Stored data
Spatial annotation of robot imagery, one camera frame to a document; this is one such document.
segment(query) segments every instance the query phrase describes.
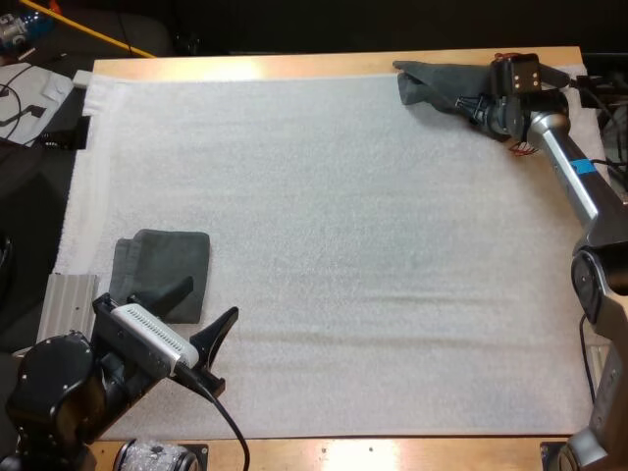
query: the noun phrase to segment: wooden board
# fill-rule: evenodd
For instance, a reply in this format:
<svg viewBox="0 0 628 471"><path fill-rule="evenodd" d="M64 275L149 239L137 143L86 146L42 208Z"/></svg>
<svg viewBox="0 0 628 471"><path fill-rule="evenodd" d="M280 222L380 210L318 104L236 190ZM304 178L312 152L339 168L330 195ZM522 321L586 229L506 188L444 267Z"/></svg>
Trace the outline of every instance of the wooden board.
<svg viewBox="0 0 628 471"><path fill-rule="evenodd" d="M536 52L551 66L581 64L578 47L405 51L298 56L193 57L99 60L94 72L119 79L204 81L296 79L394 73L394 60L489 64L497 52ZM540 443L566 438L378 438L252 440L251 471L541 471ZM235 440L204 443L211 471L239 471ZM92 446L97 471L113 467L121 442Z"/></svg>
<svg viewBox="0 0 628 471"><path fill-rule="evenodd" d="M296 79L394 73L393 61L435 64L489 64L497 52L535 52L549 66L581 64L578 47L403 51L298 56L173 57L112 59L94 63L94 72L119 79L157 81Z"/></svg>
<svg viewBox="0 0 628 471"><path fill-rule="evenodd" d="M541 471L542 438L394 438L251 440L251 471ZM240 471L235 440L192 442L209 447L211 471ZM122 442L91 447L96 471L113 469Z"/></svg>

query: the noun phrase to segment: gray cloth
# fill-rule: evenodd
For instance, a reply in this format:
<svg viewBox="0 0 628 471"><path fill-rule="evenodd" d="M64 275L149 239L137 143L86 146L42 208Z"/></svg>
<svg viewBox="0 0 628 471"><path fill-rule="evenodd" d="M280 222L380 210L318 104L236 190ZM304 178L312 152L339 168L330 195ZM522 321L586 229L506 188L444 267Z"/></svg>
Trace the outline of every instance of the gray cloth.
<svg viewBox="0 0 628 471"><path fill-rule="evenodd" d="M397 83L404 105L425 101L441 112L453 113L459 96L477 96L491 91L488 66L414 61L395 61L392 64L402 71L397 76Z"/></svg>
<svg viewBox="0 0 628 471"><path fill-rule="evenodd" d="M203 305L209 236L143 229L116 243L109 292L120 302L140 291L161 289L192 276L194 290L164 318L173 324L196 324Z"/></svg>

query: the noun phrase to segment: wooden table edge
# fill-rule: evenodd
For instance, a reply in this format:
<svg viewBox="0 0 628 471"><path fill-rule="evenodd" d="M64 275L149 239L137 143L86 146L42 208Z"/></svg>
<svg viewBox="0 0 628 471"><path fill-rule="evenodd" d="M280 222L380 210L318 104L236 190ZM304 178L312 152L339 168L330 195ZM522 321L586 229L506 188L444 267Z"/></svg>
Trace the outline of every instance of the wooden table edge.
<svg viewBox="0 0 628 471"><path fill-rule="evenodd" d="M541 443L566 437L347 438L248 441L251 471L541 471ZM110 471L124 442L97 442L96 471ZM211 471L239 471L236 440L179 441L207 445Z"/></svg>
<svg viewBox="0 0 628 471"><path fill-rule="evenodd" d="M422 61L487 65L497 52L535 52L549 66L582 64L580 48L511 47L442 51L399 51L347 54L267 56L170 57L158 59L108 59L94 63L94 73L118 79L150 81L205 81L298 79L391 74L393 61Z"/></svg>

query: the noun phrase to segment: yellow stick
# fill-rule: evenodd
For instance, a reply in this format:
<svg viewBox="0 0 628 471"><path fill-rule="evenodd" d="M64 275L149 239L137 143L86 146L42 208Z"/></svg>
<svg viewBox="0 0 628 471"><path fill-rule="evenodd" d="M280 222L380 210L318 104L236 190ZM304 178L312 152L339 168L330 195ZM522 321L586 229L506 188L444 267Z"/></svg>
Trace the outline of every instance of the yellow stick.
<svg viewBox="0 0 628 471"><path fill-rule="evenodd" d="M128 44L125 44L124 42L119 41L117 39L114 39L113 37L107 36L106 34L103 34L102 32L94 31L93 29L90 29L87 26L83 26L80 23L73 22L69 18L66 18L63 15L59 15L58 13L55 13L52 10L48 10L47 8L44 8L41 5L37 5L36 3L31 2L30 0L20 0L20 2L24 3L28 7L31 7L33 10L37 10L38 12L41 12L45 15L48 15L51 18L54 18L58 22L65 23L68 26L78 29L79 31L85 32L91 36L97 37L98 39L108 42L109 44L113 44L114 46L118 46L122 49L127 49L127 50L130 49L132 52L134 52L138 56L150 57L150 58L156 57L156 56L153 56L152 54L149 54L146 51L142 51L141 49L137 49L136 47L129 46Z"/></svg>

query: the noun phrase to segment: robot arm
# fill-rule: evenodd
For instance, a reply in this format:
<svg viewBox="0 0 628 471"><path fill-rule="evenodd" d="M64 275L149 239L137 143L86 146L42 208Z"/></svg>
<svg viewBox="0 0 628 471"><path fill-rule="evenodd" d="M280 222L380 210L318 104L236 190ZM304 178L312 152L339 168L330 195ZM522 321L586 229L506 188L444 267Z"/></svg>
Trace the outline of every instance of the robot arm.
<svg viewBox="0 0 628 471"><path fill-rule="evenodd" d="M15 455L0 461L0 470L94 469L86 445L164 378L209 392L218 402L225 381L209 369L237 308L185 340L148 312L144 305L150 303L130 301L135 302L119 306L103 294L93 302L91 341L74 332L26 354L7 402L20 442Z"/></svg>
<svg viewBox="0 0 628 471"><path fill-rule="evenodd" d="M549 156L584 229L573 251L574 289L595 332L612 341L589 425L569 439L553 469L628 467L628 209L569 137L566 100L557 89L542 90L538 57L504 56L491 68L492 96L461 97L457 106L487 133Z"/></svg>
* * *
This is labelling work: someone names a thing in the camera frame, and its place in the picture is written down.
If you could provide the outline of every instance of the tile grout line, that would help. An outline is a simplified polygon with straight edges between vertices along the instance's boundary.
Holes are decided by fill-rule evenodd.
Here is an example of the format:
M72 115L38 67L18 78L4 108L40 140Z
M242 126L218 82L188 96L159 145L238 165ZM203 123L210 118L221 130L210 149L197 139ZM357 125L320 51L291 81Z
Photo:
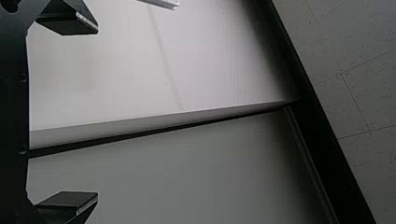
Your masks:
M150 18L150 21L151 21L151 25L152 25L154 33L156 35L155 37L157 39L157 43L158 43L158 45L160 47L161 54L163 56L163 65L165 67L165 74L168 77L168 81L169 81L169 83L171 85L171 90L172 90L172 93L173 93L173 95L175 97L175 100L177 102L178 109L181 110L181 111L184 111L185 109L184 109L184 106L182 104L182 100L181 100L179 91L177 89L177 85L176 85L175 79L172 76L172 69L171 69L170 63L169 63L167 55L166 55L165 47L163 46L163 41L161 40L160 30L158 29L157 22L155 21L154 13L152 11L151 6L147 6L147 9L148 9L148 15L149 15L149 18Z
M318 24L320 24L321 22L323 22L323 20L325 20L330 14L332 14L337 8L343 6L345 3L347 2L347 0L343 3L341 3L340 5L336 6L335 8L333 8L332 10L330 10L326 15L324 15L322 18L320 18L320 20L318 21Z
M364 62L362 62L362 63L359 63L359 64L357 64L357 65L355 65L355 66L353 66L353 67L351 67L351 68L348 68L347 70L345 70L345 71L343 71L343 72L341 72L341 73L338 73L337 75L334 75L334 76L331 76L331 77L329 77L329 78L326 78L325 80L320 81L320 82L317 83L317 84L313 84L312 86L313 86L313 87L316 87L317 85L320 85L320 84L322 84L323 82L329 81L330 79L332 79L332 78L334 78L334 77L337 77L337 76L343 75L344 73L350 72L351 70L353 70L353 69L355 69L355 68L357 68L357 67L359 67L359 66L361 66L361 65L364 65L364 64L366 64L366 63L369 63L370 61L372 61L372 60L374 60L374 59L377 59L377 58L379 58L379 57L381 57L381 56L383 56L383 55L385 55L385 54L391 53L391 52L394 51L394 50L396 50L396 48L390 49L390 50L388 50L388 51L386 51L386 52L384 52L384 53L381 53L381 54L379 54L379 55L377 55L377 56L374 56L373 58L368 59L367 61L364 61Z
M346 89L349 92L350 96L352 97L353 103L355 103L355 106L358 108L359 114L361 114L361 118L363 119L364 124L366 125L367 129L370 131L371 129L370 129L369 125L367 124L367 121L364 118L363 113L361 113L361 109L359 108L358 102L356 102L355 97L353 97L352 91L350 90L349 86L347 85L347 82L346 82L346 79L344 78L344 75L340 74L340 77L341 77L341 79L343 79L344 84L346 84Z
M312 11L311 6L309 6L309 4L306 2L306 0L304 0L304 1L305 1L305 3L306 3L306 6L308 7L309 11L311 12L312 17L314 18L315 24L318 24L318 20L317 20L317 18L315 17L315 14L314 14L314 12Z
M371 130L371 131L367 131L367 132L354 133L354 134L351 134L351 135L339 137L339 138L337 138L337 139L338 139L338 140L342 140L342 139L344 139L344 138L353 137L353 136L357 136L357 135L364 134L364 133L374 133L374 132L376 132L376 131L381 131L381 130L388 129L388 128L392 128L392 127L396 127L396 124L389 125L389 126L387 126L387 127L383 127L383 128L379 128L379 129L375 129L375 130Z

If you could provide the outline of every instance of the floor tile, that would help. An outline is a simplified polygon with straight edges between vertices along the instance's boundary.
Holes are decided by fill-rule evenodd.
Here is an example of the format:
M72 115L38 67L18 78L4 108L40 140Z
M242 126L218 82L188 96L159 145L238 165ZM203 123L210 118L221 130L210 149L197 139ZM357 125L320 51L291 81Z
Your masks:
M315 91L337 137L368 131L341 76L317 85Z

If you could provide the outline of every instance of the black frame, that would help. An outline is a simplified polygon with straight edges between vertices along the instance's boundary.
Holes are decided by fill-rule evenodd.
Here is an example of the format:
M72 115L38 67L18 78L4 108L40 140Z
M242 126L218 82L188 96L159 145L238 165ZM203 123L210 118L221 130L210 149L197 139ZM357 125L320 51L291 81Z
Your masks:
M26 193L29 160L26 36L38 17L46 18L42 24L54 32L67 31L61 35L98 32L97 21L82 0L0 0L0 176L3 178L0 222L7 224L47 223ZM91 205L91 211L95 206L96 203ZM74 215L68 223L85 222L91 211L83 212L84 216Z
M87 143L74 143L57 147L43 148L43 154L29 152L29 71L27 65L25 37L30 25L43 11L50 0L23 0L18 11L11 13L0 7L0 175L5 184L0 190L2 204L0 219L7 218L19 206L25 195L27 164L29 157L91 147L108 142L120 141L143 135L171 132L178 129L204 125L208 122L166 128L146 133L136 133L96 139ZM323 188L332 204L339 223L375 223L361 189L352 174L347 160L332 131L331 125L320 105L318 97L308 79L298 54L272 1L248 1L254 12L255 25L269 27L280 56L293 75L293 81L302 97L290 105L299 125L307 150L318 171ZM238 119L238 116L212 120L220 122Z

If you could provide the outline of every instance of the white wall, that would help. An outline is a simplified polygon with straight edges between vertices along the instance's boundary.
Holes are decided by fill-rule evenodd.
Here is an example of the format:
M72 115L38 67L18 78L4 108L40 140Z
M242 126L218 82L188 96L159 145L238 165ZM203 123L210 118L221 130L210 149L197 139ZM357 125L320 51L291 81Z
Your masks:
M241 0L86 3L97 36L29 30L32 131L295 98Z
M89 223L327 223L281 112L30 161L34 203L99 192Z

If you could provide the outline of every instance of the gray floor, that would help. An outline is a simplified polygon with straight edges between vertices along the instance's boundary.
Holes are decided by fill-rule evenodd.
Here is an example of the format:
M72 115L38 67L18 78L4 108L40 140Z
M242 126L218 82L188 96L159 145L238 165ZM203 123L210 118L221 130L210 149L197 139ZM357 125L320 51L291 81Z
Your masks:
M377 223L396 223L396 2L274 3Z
* * *
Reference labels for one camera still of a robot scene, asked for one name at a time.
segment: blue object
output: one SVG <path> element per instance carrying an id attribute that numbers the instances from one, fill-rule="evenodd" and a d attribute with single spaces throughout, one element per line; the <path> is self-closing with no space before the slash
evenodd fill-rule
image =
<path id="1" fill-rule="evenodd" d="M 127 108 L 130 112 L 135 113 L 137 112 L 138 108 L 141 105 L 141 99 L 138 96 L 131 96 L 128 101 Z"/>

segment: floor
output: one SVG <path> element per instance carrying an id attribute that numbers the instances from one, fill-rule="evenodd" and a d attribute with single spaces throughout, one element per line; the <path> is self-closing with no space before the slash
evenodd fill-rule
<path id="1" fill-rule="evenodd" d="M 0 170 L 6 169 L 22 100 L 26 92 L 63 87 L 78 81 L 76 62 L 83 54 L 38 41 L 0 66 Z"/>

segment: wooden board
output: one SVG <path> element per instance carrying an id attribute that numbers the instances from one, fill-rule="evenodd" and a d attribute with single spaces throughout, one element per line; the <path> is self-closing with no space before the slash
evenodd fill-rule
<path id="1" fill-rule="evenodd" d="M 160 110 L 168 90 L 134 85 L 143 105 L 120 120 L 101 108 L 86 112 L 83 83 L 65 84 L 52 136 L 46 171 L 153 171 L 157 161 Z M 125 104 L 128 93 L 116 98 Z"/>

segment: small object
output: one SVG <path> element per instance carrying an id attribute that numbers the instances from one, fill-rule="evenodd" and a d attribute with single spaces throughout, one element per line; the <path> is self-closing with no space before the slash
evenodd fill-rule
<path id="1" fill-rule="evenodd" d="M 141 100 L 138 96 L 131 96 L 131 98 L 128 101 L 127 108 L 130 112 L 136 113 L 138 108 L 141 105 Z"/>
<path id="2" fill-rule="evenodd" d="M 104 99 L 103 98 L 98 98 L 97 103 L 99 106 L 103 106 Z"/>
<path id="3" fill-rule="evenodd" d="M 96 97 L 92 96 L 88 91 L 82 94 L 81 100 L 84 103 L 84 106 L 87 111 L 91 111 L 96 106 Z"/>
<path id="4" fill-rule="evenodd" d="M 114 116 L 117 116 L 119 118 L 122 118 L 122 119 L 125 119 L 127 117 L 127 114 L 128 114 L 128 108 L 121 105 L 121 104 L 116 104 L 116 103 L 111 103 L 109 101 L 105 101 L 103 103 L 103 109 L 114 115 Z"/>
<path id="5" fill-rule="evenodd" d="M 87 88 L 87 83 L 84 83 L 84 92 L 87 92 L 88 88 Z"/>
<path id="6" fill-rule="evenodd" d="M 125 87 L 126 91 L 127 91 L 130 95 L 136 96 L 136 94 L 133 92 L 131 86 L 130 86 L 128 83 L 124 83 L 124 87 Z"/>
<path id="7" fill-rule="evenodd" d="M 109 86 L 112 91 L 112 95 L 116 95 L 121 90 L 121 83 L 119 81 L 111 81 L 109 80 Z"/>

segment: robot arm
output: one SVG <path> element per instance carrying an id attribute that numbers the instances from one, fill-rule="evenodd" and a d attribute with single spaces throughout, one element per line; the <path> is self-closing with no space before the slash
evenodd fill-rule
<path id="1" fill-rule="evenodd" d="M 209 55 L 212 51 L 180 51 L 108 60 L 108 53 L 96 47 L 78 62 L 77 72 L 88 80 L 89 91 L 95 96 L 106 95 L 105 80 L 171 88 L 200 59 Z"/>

_WHAT IS NEEDED_
Counting only lines above that contain the string "tile", report how many there are and write nothing further.

_WRITTEN REPLY_
2